Task goal. Wherever a picture appears in the data below, omit it, and restate everything else word for word.

Provided material.

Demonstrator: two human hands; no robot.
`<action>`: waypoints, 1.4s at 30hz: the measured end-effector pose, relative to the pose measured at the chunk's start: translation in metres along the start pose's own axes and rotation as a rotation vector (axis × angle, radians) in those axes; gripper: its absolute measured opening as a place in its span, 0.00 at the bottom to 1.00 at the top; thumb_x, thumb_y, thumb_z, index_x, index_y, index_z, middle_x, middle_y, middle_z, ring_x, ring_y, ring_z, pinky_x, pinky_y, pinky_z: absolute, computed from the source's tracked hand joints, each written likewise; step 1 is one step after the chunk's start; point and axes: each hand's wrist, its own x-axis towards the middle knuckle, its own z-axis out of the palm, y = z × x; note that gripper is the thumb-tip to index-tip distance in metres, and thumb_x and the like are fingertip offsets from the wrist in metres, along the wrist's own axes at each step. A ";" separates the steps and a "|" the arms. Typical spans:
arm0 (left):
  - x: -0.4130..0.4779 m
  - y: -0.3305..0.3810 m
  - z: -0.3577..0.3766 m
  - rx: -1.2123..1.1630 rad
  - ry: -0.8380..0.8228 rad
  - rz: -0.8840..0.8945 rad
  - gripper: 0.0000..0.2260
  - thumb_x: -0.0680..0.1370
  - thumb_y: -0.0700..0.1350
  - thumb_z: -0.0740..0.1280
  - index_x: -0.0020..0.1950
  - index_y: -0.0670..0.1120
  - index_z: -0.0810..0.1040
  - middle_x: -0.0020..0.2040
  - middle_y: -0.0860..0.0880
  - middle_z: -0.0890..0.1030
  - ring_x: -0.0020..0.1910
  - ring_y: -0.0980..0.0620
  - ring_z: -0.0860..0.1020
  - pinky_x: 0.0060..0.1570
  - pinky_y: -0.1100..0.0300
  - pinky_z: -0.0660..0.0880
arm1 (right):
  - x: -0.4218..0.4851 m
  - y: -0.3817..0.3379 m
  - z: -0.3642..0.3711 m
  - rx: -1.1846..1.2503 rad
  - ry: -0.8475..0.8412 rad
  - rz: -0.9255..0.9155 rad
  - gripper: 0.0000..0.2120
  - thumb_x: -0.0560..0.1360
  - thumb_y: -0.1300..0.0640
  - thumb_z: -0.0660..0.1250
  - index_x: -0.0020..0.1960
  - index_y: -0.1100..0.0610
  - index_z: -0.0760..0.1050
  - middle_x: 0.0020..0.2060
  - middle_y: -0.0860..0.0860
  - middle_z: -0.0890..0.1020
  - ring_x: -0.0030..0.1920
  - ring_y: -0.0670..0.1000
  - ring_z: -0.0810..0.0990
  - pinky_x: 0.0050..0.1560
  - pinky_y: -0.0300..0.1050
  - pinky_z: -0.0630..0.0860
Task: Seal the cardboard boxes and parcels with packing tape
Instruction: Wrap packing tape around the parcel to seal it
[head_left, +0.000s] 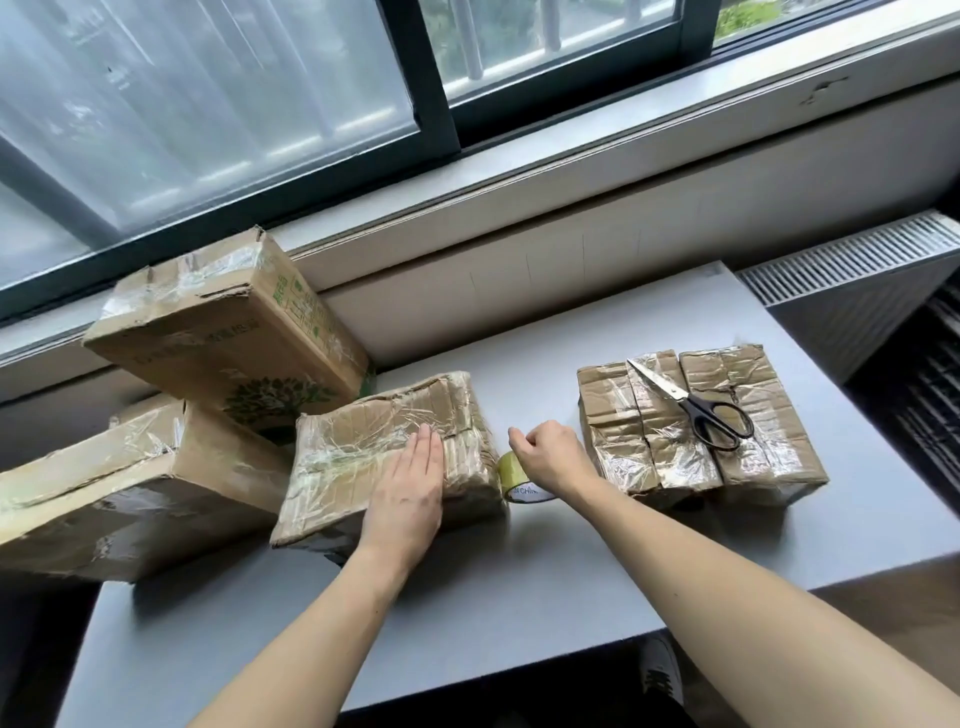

Exercise response.
Demonstrator: two human hands; no robot.
`<action>`: waypoints, 1.4s at 30hz: the measured end-effector pose, relative to the pose measured at the chunk's start: translation in metres along the start pose's own axes and rotation as a rotation vector (axis × angle, radians) in those axes; gripper: its absolute measured opening as a place in its span, 0.00 at the bottom to 1.00 at the top; thumb_x, thumb_y, thumb_z, index_x, index_y, index_z, middle_x, middle_y, middle_z, ring_x, ring_y, ring_z, pinky_x, pinky_y, pinky_z: absolute, computed from the source's tracked hand joints, each written likewise; step 1 is one step after the chunk's start; point and axes: each hand's wrist, its own x-axis towards the middle knuckle, its own z-axis out of the palm, y = z × x; note that gripper is the thumb-tip to index-tip distance in metres, and thumb_x and the like are fingertip offsets from the wrist in metres, along the wrist's own axes at each step. A ";" separates the steps and a "|" the arms. Typical spans:
arm0 (left):
  - x: -0.4130..0.4779 m
  - y: -0.3305..0.3810 m
  - z: -0.3577..0.3766 m
  - rx: -1.2123..1.1630 rad
  - ry: -0.8380..0.8228 rad
  - rz: -0.8840..0.8945 rad
  - gripper: 0.0000..0.2260
  - thumb_x: -0.0680..0.1370
  - thumb_y: -0.0700..0.1350
  - thumb_z: -0.0740..0.1280
  - index_x: -0.0020..0.1950
  - index_y: -0.0670..0.1120
  - index_z: -0.0810..0.1040
  - middle_x: -0.0020..0.2040
  - middle_y: -0.0860..0.0880
  - middle_z: -0.0890..0.1030
  - ring_x: -0.0020..0.1910
  - ring_y: -0.0980..0.0620
  - ring_z: -0.0860..0.1020
  - pinky_x: 0.0060..0.1570
  - pinky_y: -0.1100..0.0300
  - pinky_z: -0.0660..0.0880
arm1 (right):
  - x: -0.4218..0.4851 m
  - y: -0.3817..0.3379 m
  - z: -0.3642..0.3711 m
  - rx: -1.1846..1.2503 rad
  - ry: -0.8475..0.8412 rad
  - rz: -0.9255..0.9155 rad
  - gripper: 0.0000..0.2120
  - thumb_x: -0.0560..0.1360
  - thumb_y: -0.1300..0.0640
  - thumb_z: -0.0660..0.1250
  - index_x: -0.0020..0.1960
  - index_y: -0.1100..0.0610
  - index_z: -0.0760..0.1050
  - middle_x: 0.0020..0.2060
  - middle_y: -0.0860..0.0860
  - middle_z: -0.0890..0.1020
  - ring_x: -0.0030..0.1920
  - ring_y: -0.0670..0.1000
  - ring_z: -0.0810..0.0990
  - pinky_x: 0.0050..0.1560
  - pinky_y: -0.0300..0.1050
  - pinky_z: -0.0630..0.0860
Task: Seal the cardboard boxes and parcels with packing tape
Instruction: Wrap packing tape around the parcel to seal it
[head_left, +0.000s] 

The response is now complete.